### What this task involves
Write out all entries word for word.

╔══

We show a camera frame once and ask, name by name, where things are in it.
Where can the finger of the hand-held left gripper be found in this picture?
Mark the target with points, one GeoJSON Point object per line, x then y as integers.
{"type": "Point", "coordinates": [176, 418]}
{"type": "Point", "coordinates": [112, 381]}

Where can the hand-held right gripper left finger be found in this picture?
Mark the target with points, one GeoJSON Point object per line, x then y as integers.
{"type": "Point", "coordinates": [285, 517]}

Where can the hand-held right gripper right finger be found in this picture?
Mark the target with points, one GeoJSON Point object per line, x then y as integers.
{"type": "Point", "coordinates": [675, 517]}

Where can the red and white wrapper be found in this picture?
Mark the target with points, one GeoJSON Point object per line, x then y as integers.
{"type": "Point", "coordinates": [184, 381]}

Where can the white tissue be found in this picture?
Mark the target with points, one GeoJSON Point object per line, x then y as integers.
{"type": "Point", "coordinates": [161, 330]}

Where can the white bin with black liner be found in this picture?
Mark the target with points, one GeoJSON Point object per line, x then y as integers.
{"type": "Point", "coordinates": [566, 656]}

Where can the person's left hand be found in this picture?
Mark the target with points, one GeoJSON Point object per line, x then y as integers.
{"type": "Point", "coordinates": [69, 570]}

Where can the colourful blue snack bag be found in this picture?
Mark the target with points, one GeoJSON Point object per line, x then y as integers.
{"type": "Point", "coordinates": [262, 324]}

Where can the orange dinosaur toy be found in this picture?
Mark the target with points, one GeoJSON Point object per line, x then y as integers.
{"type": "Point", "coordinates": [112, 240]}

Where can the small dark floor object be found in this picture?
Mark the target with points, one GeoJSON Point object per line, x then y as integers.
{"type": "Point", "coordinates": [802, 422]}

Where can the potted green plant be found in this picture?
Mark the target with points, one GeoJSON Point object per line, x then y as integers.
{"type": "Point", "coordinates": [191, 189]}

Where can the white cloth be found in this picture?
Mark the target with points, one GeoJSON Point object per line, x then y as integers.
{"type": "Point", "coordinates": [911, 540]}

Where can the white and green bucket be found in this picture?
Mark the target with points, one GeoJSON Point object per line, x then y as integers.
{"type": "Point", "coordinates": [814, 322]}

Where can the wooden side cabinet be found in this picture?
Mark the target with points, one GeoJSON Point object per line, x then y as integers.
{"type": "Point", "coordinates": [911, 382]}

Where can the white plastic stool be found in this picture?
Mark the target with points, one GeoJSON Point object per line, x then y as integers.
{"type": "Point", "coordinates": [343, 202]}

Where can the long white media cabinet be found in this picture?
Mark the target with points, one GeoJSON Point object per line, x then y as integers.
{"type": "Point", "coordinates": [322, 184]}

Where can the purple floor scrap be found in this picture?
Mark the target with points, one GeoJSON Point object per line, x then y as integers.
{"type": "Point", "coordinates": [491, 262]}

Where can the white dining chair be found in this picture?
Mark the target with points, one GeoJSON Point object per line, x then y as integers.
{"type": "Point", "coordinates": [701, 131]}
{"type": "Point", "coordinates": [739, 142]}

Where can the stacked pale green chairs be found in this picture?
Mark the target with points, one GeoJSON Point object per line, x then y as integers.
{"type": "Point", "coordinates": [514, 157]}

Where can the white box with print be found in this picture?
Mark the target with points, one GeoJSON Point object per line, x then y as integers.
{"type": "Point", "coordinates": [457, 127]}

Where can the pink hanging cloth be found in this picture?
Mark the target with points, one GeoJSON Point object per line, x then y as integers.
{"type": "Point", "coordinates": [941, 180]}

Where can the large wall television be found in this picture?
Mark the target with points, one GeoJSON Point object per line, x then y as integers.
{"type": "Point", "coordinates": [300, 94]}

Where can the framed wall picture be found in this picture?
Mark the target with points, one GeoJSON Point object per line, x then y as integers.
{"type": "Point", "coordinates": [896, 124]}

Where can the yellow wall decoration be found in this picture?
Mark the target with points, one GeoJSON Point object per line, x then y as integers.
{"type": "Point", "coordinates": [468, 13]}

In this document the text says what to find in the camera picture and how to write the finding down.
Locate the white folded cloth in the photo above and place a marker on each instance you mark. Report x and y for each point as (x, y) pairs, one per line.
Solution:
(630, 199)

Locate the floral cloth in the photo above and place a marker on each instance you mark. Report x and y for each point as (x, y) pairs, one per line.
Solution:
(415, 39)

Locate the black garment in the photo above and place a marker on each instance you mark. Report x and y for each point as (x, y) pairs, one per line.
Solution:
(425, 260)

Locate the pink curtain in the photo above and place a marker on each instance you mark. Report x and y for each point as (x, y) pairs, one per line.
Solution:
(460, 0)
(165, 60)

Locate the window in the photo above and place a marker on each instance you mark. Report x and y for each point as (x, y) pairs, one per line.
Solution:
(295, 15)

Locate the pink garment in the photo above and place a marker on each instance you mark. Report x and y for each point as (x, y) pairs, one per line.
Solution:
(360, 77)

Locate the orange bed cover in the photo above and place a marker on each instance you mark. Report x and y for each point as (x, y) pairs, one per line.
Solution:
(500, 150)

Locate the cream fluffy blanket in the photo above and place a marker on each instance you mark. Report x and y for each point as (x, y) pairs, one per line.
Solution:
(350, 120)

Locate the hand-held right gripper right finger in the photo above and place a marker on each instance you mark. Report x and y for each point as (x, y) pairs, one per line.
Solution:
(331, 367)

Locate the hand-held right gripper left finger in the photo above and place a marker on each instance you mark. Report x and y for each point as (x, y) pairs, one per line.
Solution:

╚══

### Solution to the exercise
We show a camera frame once and ask, name by name, where things are in it.
Where can the finger of the hand-held left gripper be found in this picture?
Mark the target with points, one GeoJSON Point object per line, x then y as integers.
{"type": "Point", "coordinates": [176, 418]}
{"type": "Point", "coordinates": [112, 381]}

Where can the hand-held right gripper left finger be found in this picture?
Mark the target with points, one GeoJSON Point object per line, x then y as integers.
{"type": "Point", "coordinates": [285, 517]}

Where can the hand-held right gripper right finger be found in this picture?
Mark the target with points, one GeoJSON Point object per line, x then y as integers.
{"type": "Point", "coordinates": [675, 517]}

Where can the red and white wrapper be found in this picture?
Mark the target with points, one GeoJSON Point object per line, x then y as integers.
{"type": "Point", "coordinates": [184, 381]}

Where can the white tissue be found in this picture?
Mark the target with points, one GeoJSON Point object per line, x then y as integers.
{"type": "Point", "coordinates": [161, 330]}

Where can the white bin with black liner be found in this picture?
Mark the target with points, one GeoJSON Point object per line, x then y as integers.
{"type": "Point", "coordinates": [566, 656]}

Where can the person's left hand be found in this picture?
Mark the target with points, one GeoJSON Point object per line, x then y as integers.
{"type": "Point", "coordinates": [69, 570]}

Where can the colourful blue snack bag be found in this picture?
Mark the target with points, one GeoJSON Point object per line, x then y as integers.
{"type": "Point", "coordinates": [262, 324]}

Where can the orange dinosaur toy be found in this picture?
Mark the target with points, one GeoJSON Point object per line, x then y as integers.
{"type": "Point", "coordinates": [112, 240]}

Where can the small dark floor object be found in this picture?
Mark the target with points, one GeoJSON Point object per line, x then y as integers.
{"type": "Point", "coordinates": [802, 422]}

Where can the potted green plant be found in this picture?
Mark the target with points, one GeoJSON Point object per line, x then y as integers.
{"type": "Point", "coordinates": [191, 189]}

Where can the white cloth be found in this picture?
Mark the target with points, one GeoJSON Point object per line, x then y as integers.
{"type": "Point", "coordinates": [911, 540]}

Where can the white and green bucket be found in this picture?
Mark the target with points, one GeoJSON Point object per line, x then y as integers.
{"type": "Point", "coordinates": [814, 322]}

Where can the wooden side cabinet be found in this picture?
Mark the target with points, one GeoJSON Point object per line, x then y as integers.
{"type": "Point", "coordinates": [911, 382]}

Where can the white plastic stool be found in this picture?
Mark the target with points, one GeoJSON Point object per line, x then y as integers.
{"type": "Point", "coordinates": [343, 202]}

Where can the long white media cabinet be found in this picture?
Mark the target with points, one GeoJSON Point object per line, x then y as integers.
{"type": "Point", "coordinates": [322, 184]}

Where can the purple floor scrap be found in this picture?
Mark the target with points, one GeoJSON Point object per line, x then y as integers.
{"type": "Point", "coordinates": [491, 262]}

Where can the white dining chair be found in this picture?
Mark the target with points, one GeoJSON Point object per line, x then y as integers.
{"type": "Point", "coordinates": [701, 131]}
{"type": "Point", "coordinates": [739, 142]}

Where can the stacked pale green chairs be found in this picture?
Mark the target with points, one GeoJSON Point object per line, x then y as integers.
{"type": "Point", "coordinates": [514, 157]}

Where can the white box with print be found in this picture?
Mark the target with points, one GeoJSON Point object per line, x then y as integers.
{"type": "Point", "coordinates": [457, 127]}

Where can the pink hanging cloth be found in this picture?
Mark the target with points, one GeoJSON Point object per line, x then y as integers.
{"type": "Point", "coordinates": [941, 180]}

Where can the large wall television be found in this picture?
Mark the target with points, one GeoJSON Point object per line, x then y as integers.
{"type": "Point", "coordinates": [300, 94]}

Where can the framed wall picture be found in this picture?
Mark the target with points, one GeoJSON Point object per line, x then y as integers.
{"type": "Point", "coordinates": [896, 124]}

Where can the yellow wall decoration be found in this picture?
Mark the target with points, one GeoJSON Point object per line, x then y as integers.
{"type": "Point", "coordinates": [468, 13]}

In this document the text says what to find in the camera picture and how to write the finding down.
Locate the white folded cloth in the photo above and place a marker on each instance you mark. Report x and y for each point as (x, y) pairs, one per line.
Solution:
(630, 199)

Locate the floral cloth in the photo above and place a marker on each instance you mark. Report x and y for each point as (x, y) pairs, one per line.
Solution:
(415, 39)

Locate the black garment in the photo above and place a marker on each instance you mark. Report x and y for each point as (x, y) pairs, one per line.
Solution:
(425, 260)

Locate the pink curtain in the photo above and place a marker on each instance you mark. Report x and y for each point as (x, y) pairs, one per line.
Solution:
(460, 0)
(165, 60)

Locate the window in the photo above and place a marker on each instance you mark. Report x and y for each point as (x, y) pairs, one per line.
Solution:
(295, 15)

Locate the pink garment in the photo above and place a marker on each instance you mark. Report x and y for each point as (x, y) pairs, one per line.
Solution:
(360, 77)

Locate the orange bed cover in the photo above and place a marker on each instance you mark. Report x and y for each point as (x, y) pairs, one per line.
Solution:
(500, 150)

Locate the cream fluffy blanket in the photo above and place a marker on each instance you mark. Report x and y for each point as (x, y) pairs, one per line.
Solution:
(350, 120)

Locate the hand-held right gripper right finger in the photo above and place a marker on each instance you mark. Report x and y for each point as (x, y) pairs, one per line.
Solution:
(331, 367)

Locate the hand-held right gripper left finger in the photo above and place a marker on each instance you mark. Report x and y for each point as (x, y) pairs, one per line.
Solution:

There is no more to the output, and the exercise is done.